> _What the exercise asks_: Taking the lines below one at a time, count those with the string "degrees" and give the result alone.

Items from a dataset
----

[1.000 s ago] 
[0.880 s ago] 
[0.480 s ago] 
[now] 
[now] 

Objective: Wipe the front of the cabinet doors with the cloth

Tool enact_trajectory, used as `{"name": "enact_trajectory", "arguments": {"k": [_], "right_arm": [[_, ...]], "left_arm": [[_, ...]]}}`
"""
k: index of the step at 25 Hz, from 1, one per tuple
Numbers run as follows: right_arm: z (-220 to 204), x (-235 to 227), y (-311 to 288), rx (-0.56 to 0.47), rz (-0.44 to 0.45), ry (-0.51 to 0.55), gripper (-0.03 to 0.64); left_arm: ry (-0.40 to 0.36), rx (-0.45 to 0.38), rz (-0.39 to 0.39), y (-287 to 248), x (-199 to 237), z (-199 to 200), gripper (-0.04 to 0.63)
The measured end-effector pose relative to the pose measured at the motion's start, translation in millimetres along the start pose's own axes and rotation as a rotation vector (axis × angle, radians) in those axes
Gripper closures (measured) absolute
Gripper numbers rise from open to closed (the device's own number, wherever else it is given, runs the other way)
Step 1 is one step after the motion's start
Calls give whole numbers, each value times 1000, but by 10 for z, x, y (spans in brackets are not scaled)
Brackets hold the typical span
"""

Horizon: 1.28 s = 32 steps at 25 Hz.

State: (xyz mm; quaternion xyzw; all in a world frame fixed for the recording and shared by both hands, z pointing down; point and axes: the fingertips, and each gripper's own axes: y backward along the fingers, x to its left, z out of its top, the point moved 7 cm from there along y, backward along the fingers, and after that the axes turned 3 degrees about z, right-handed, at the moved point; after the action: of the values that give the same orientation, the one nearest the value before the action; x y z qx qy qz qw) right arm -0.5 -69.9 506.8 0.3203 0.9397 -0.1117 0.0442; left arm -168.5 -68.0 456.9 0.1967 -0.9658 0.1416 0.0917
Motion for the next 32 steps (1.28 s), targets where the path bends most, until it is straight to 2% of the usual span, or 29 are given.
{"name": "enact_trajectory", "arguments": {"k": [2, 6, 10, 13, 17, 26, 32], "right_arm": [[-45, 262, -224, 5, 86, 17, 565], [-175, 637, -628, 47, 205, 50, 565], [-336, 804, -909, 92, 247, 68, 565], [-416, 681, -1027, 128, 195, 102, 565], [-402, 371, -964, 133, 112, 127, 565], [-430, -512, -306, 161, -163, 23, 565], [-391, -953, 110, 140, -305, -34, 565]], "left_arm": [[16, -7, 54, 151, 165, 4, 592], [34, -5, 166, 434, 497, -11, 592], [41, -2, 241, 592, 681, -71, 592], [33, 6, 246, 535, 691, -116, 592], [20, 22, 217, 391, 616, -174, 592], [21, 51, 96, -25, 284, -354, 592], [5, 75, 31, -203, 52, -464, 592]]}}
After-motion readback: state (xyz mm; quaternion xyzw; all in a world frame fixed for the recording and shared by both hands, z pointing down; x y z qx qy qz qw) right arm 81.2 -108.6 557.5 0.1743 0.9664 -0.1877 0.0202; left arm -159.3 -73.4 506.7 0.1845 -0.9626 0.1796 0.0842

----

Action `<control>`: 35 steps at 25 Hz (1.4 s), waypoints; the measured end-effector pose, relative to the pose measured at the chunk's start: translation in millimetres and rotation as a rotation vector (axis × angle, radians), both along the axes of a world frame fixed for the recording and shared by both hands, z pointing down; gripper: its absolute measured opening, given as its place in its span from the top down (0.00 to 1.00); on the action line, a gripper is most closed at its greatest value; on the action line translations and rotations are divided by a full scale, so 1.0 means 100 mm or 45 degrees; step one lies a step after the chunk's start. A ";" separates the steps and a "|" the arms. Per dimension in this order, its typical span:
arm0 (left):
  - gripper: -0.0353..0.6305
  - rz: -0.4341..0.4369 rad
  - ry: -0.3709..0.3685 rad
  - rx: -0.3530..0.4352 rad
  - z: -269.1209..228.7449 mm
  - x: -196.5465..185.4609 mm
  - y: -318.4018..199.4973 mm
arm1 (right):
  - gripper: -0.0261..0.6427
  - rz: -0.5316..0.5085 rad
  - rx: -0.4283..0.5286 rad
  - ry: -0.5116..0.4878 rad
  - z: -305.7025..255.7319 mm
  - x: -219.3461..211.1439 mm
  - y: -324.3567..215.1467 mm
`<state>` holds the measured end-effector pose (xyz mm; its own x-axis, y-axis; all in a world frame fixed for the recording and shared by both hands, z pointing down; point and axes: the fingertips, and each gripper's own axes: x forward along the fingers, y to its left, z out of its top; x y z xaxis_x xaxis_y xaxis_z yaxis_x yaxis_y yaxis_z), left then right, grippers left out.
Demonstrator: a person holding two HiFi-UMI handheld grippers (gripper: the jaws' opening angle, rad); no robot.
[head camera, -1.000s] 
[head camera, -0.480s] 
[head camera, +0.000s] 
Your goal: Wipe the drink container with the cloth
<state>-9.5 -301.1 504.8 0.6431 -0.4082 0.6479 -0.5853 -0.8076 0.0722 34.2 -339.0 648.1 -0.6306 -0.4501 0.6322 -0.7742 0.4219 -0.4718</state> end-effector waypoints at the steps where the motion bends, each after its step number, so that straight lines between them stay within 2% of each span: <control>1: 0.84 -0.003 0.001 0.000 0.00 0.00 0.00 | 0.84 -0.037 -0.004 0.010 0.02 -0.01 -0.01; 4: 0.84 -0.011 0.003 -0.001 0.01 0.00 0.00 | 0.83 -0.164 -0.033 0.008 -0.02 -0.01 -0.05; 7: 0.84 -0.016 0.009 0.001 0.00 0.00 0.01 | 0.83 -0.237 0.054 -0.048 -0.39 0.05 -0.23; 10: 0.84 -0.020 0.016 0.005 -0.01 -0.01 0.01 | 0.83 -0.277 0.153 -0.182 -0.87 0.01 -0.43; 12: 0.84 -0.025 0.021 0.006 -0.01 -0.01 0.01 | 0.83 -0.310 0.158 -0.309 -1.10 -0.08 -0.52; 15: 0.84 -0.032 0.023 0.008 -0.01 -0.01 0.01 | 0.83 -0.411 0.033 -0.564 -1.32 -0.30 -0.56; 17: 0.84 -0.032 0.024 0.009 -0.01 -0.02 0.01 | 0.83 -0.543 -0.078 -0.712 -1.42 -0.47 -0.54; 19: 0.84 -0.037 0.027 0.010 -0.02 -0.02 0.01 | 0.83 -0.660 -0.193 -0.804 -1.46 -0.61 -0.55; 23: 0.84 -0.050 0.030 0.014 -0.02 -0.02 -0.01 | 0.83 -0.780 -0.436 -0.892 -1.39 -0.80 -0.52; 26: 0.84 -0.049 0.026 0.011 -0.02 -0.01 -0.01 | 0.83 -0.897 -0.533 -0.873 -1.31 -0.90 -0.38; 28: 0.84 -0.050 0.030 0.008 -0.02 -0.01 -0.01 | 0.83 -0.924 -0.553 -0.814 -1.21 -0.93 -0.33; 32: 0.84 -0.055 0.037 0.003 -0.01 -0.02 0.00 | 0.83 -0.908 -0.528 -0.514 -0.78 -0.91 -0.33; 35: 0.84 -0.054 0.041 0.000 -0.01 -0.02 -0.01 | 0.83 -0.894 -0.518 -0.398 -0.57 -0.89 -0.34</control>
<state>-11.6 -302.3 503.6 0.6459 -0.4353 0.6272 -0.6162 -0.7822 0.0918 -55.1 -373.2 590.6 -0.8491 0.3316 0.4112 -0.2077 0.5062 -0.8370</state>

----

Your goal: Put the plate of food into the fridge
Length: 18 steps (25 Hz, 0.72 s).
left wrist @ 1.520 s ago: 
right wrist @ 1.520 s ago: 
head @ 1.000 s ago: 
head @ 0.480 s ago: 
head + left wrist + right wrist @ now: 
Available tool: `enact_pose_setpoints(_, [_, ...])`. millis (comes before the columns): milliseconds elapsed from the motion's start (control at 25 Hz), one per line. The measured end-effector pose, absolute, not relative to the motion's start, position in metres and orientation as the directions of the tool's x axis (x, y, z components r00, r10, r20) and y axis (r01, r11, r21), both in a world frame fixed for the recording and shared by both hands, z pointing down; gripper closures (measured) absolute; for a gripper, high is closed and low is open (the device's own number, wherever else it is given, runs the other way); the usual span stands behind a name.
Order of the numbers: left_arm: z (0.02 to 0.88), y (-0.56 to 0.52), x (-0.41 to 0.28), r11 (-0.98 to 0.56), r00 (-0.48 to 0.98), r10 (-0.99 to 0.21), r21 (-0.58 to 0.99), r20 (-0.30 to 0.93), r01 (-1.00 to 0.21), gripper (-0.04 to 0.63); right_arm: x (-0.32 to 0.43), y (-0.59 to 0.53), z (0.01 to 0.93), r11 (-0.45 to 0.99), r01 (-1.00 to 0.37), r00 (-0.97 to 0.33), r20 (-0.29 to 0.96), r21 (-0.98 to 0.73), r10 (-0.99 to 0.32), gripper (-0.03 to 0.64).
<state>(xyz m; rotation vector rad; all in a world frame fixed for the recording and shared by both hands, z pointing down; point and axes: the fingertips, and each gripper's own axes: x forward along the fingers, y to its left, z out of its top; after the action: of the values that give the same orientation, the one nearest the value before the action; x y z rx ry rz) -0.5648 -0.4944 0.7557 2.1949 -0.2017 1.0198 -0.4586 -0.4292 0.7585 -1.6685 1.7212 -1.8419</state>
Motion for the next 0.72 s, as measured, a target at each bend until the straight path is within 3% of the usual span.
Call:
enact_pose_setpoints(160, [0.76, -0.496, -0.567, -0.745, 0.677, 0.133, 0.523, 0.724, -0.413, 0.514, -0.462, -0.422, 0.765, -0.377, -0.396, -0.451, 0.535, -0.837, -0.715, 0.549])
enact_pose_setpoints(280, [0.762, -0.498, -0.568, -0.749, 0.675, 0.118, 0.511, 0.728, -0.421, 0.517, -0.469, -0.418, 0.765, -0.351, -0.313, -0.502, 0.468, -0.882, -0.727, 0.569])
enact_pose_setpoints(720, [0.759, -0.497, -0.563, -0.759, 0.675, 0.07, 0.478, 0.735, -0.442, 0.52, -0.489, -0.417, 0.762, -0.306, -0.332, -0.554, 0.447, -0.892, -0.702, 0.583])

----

> _Response below_: 2